We call that hyperthyroidism. If you want to conceptualize it, it's like having the accelerator on a car stuck down. Your metabolism revs right up.
Thyroid hormone in excess can make patients lose weight faster than anything else. It's incredible. If you starve yourself, you will not lose weight as fast as an overactive thyroid. It makes sense.
When you try and starve yourself, your body slows your metabolism and tries to conserve energy and conserve weight. But an overactive thyroid is, again, that analogy of the accelerator being stuck. You'll burn through calories incredibly.
Along with the symptoms of weight loss are symptoms of heat intolerance. The engine's burning very, very quickly. Fast heart rate. Palpitations. [thumps chest] Pounding heart. Shaking hand. Tremors. Sweating episodes. Sweating at night.
In the weight loss that occurs, there's a lot of muscle loss. Reversible when it's treated, but in the short term, you have muscle loss. Particularly in young people, they'll notice that they're really weak. Short of breath, as well.
For women, they may notice that their menstrual cycle becomes very light and, in fact, will sometimes stop completely until the thyroid condition is treated.

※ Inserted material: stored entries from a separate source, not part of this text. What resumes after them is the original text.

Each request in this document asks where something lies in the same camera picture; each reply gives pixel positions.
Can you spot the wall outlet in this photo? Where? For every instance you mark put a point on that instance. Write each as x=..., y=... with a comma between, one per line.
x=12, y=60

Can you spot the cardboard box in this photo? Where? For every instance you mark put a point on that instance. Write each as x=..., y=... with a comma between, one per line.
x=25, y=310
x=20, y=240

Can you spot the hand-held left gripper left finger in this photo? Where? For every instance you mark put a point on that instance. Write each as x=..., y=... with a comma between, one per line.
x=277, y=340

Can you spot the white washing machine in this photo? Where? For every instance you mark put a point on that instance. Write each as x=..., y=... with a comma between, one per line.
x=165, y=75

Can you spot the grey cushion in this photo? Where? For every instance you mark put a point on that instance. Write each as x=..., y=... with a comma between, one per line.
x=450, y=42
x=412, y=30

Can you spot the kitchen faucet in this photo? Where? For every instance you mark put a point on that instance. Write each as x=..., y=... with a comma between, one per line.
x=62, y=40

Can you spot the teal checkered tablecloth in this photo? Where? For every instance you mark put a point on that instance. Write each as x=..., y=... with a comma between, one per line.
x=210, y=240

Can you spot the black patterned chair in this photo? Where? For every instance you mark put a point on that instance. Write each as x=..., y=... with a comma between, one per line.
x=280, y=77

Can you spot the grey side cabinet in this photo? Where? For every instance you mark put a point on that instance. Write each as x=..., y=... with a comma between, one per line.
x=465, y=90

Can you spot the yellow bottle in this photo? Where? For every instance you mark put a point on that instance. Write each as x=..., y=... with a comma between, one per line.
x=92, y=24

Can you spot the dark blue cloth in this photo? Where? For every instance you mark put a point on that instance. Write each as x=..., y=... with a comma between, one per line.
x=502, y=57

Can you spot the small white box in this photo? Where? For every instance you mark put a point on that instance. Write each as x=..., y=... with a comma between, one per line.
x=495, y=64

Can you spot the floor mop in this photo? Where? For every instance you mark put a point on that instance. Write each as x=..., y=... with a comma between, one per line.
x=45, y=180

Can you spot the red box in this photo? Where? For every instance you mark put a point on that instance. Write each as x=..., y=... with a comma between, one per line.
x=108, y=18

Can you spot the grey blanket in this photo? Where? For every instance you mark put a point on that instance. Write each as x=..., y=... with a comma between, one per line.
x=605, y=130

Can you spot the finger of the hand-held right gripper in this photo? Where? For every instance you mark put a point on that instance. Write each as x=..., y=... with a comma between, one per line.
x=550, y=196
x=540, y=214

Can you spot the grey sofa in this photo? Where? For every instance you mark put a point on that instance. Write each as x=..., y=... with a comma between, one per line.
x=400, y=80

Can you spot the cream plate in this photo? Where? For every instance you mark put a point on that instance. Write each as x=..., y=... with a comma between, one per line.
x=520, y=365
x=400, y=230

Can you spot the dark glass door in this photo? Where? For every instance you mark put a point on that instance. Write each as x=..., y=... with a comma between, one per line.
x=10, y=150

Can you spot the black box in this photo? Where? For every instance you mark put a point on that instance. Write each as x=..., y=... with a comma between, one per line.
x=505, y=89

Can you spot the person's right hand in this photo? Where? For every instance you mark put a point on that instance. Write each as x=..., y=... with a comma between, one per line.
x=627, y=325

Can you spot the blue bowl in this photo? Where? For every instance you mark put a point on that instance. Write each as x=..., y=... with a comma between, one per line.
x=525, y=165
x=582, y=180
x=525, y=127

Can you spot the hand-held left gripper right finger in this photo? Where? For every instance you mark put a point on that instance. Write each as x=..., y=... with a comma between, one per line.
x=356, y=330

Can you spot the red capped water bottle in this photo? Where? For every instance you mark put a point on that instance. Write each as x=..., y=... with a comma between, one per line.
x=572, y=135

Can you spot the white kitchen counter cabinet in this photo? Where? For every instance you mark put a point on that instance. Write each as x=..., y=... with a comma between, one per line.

There are certain types of thyroid conditions causing hyperthyroidism. Some of them will affect your eyes, causing the eyes to become prominent, irritated, gritty, or watery. Other types of thyroid dysfunction will cause the thyroid to become painful and swollen. In fact, it can be so tender you can't even put your fingers on it because of the discomfort.
If you think you have an overactive thyroid, do check with your primary care practitioner, discuss your questions, and, if need be, have your thyroid tested.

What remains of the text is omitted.